Pro-government forces patrol a street in the Syrian town of Yabrud

Pro-government forces patrol a street in the Syrian town of Yabrud Syrian troops made fresh gains in the strategic Qalamun region near the Lebanese border on Saturday, seizing two villages from rebels, a military source told AFP. "The army took control this morning of the villages of Ras al-Maarra and Flita, after bombing the last groups of armed terrorists there," the source said.
President Bashar al-Assad's troops, backed by fighters of Lebanese Shiite militant group Hezbollah, have been waging a ferocious assault against rebel positions in Qalamun, north of Damascus, since November.
They seized the rebels' last major stronghold in the region, the town of Yabrud, in mid-March and have since moved on rebel-held villages closer to the border in a bid to stop the flow of weapons and fighters from Lebanon.
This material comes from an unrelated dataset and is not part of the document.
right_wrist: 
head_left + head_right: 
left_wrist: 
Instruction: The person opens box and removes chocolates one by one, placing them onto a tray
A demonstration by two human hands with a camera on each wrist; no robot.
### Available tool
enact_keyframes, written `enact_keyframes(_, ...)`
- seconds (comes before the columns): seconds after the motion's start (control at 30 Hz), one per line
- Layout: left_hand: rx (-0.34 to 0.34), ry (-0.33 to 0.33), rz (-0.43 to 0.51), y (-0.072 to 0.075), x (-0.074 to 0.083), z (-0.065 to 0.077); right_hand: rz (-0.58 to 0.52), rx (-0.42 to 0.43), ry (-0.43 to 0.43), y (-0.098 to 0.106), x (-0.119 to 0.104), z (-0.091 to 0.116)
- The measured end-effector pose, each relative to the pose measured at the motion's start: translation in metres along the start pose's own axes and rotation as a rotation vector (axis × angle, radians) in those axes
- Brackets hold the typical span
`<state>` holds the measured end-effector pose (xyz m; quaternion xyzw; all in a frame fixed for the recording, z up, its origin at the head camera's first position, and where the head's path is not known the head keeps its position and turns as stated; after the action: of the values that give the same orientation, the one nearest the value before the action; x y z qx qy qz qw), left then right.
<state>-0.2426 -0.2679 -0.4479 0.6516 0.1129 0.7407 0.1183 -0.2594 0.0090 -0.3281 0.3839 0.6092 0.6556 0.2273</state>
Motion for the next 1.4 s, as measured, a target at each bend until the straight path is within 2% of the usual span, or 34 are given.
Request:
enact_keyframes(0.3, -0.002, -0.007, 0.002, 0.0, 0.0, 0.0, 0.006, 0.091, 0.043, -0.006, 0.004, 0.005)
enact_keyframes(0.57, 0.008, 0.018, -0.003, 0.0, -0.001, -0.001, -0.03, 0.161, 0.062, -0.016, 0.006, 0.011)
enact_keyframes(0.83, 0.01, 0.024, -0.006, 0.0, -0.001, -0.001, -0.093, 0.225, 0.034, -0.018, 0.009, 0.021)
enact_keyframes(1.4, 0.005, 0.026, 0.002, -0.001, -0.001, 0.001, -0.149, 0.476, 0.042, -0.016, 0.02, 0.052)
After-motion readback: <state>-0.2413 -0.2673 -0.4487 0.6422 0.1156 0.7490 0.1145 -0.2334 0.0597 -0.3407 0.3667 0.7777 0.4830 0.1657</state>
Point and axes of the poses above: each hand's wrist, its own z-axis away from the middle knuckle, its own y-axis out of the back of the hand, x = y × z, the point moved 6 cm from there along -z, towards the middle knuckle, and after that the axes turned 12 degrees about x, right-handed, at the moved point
The military source said the latest advance "is a new step towards closing off the border with Lebanon."
Though the capture of Flita and Ras al-Maarra has not completely sealed the border, "any success... helps seal the border more tightly, at least at the main crossing points that (the rebels use) to transport vehicles," he added.
Rebel fighters in the two villages were overwhelmed by the army's superior firepower, an activist in the region, Jawad al-Sayed, said.
"The fighters are very visible from the sky, and they are being hit from afar, whether by planes or tanks."
Local rebel commander Ahmed Nawaf Durra was killed in the fighting, the Syrian Observatory for Human Rights said.
Observatory chief Rami Abdel Rahman said that despite the army's recapture of the two villages, "it will be very difficult to control the whole border.
"The army and Hezbollah would need to deploy fighters all along the border, which is impossible," he told AFP.